* ACTIVITY *
Look through the listing below, find every line with the string "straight", and copy it.

[Start of Attachment]

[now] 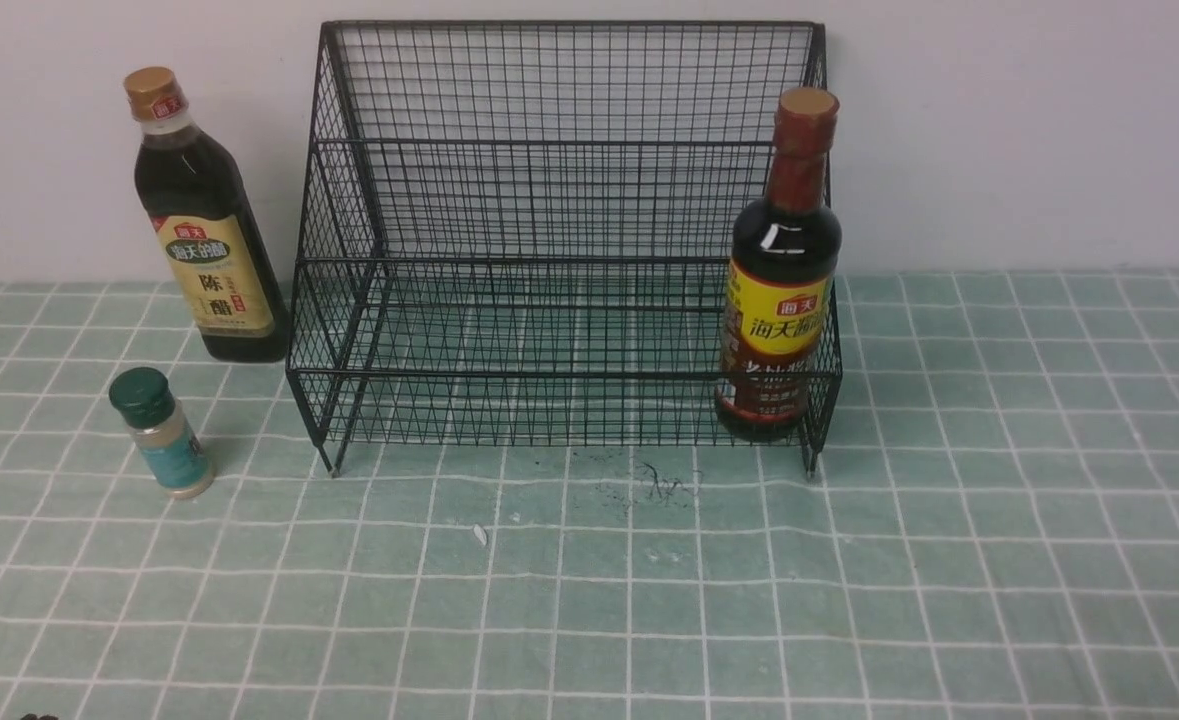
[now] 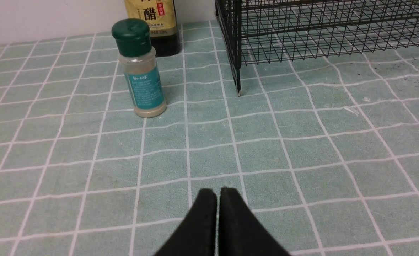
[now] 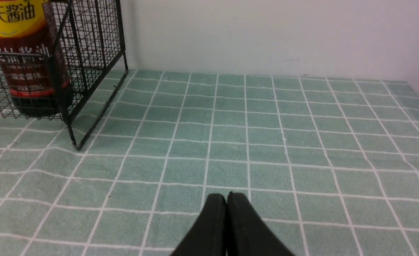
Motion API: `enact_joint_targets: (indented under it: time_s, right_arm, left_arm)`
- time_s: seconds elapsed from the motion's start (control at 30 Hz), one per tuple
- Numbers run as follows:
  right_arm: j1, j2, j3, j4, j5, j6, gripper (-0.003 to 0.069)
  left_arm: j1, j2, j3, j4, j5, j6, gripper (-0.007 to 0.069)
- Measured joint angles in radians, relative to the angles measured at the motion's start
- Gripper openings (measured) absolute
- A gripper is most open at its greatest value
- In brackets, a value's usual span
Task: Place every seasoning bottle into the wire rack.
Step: Use the left arm to grab the condiment bottle closest to it
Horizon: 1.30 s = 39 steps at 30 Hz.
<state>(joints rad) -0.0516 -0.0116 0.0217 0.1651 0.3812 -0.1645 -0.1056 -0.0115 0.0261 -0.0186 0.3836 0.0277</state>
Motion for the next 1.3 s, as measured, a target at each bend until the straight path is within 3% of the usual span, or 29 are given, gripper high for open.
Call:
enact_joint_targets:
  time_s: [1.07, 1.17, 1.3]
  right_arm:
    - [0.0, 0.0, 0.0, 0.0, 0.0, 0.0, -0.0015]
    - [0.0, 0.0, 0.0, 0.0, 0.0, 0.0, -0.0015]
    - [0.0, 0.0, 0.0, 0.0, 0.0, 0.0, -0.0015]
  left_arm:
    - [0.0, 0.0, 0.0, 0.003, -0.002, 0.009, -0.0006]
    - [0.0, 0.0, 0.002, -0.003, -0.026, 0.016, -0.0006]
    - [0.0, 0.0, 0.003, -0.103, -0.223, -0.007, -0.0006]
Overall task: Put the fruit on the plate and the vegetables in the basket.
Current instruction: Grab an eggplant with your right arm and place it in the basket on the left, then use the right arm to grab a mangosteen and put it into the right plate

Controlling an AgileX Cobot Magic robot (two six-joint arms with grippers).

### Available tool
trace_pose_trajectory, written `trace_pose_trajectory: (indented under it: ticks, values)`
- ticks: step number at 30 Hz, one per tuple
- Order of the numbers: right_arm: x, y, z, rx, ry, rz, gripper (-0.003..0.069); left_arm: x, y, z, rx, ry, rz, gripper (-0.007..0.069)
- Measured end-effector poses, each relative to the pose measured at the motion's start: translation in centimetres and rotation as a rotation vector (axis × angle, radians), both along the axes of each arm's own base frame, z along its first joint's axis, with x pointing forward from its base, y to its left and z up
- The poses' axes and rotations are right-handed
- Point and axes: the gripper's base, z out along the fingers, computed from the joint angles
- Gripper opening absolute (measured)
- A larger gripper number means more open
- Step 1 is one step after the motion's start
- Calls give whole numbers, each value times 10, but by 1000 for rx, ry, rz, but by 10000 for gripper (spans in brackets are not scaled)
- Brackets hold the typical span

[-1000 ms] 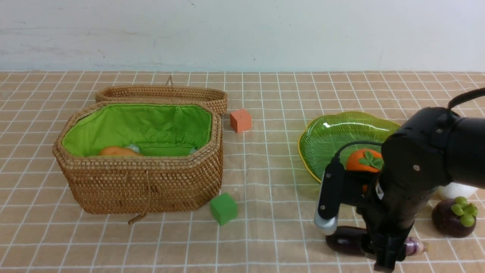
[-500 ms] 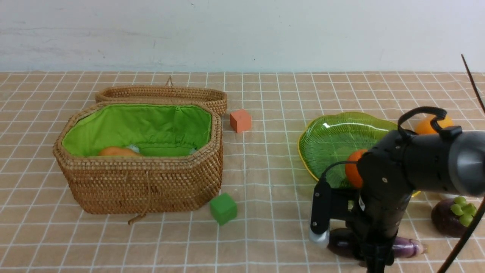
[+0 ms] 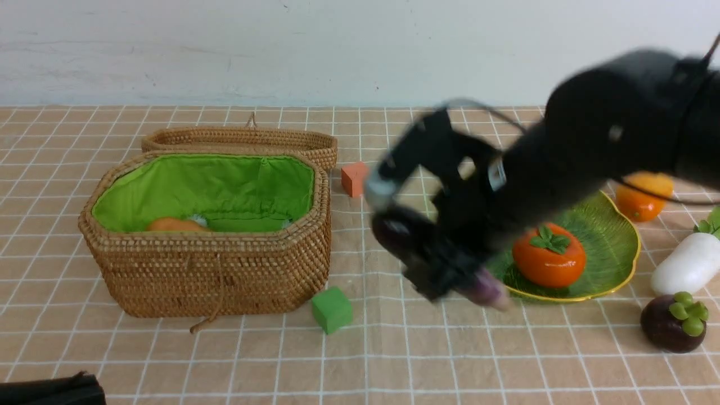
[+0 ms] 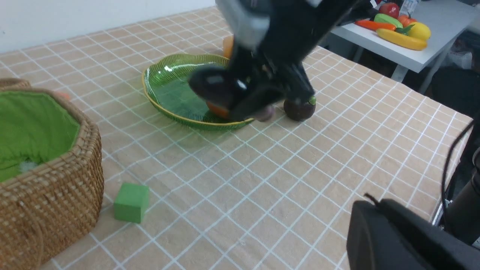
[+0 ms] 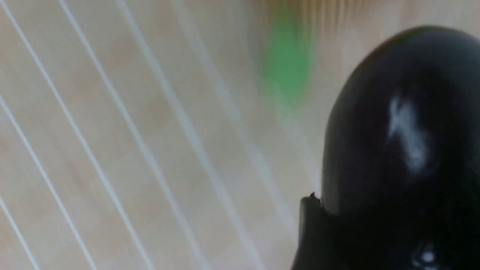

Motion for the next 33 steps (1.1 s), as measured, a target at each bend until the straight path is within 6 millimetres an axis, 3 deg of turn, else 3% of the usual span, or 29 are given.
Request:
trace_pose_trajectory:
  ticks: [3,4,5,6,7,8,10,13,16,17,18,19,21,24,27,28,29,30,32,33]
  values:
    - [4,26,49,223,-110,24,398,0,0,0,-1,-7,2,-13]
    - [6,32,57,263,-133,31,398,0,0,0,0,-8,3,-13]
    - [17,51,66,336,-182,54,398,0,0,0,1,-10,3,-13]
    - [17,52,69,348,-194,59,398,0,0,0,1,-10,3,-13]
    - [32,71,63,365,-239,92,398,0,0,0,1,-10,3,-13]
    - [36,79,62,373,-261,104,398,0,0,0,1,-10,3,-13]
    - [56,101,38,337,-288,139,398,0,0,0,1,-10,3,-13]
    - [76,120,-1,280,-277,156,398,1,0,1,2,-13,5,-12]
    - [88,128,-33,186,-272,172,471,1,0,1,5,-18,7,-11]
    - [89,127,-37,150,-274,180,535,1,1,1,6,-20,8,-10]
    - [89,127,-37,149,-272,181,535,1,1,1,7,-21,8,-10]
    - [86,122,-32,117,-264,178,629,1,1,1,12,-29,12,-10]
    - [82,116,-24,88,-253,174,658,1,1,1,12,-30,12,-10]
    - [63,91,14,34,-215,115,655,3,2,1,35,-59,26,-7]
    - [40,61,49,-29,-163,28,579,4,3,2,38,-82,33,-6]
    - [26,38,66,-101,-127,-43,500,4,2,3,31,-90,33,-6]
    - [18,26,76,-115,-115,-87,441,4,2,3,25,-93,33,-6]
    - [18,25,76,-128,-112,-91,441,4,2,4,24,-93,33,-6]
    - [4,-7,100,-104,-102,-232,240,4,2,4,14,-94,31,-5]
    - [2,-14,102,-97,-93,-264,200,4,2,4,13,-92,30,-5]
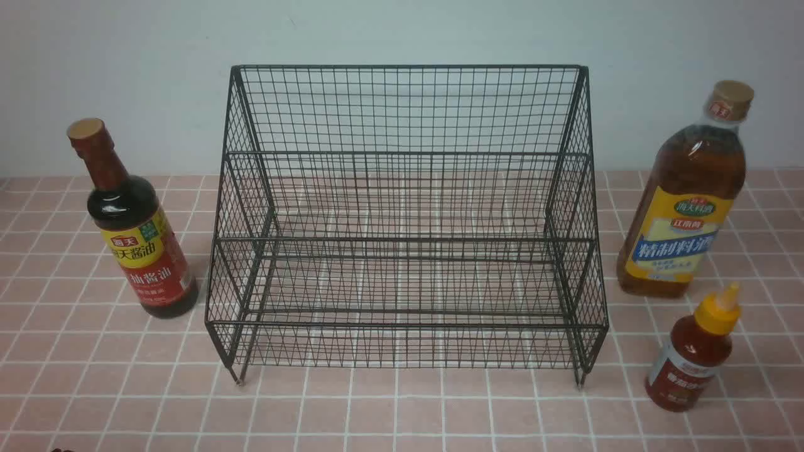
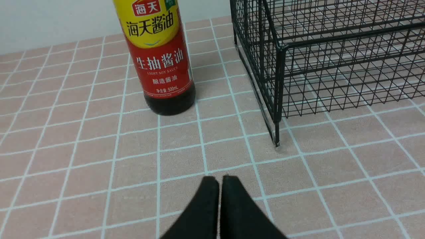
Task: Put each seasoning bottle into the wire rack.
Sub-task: Use the left arm to grab the condiment bottle closest to it
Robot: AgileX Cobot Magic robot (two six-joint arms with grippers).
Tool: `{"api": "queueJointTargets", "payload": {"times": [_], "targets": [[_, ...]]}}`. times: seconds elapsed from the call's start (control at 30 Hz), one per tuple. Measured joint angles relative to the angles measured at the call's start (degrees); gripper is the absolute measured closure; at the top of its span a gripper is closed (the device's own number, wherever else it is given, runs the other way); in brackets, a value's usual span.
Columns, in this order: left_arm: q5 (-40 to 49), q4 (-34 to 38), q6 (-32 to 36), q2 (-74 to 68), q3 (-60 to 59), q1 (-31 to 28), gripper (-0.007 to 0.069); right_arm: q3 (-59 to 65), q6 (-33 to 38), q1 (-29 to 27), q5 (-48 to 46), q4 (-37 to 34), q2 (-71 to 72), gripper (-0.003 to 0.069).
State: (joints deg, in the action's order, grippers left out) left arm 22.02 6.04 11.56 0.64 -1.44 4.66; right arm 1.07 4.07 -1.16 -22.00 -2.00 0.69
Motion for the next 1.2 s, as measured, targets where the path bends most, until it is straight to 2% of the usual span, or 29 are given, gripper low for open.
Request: {"api": "queueJointTargets", "payload": {"times": [1.03,1.17,1.2], "targets": [[-0.3,-0.3,0.0,0.0,0.0,0.0,0.0631,0.0,-0.2,0.0,0.0,0.0,0.0,0.0673],[-3.5,5.4,-2.9,0.0,-0.2,0.0,0.0631,0.0,-0.2,0.0,0.0,0.0,0.0,0.0673],[-6.3,9.5,-4.5,0.0,-0.2,0.0,0.0631,0.0,-0.2,0.0,0.0,0.0,0.0,0.0673]]}}
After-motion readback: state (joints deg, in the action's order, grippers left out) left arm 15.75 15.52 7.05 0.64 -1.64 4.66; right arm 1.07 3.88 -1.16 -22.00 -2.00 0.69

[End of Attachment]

* PROBLEM SOLUTION *
Motion for the next 1.3 s, as measured, a target at each bend until the straight path is within 3% of the usual span, or 29 are given, gripper high for open.
Motion for the next 33 steps (1.1 s), as measured, a target at each bend until the straight path is within 6 millimetres an axis, 3 deg of turn, else 3% of the usual span, or 29 are given.
Motion for the next 1.2 s, as measured, targets where the path bends most, until it is straight to 2% of the usual span, or 29 are given, gripper low for open.

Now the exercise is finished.